■ Problem to solve
Repeat exactly the lines below, from the line containing "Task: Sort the" through the last line, both included. Leave out any pictures.

__________

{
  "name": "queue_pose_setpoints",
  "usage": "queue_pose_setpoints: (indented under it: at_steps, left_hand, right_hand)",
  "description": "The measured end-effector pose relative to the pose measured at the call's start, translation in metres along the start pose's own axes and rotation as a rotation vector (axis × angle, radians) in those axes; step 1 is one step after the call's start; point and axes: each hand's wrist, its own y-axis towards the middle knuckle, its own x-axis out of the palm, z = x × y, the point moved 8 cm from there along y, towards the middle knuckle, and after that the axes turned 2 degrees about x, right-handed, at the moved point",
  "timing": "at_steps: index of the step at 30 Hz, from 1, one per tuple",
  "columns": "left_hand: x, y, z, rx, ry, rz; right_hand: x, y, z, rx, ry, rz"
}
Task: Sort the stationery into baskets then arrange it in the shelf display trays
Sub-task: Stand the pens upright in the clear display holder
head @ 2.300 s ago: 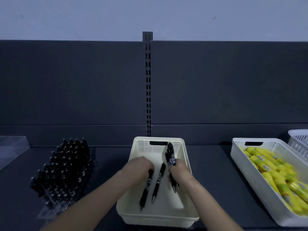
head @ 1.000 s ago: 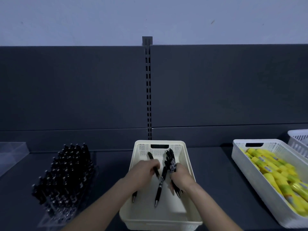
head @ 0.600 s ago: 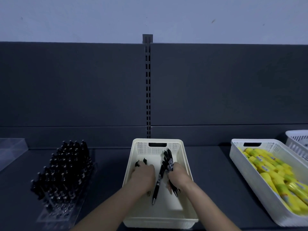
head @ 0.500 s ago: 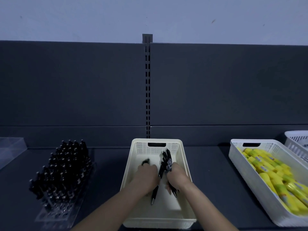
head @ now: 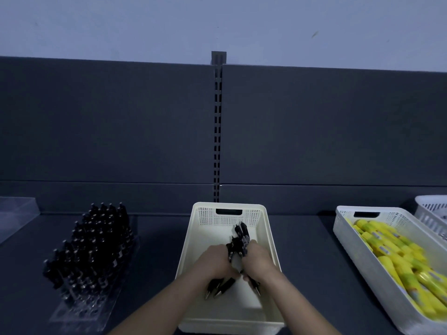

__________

■ Answer space
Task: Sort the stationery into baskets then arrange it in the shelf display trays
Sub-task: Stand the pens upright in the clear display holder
head @ 2.300 s ago: 
head @ 1.000 s ago: 
head @ 0.600 s ago: 
head @ 0.500 s ago: 
head @ now: 

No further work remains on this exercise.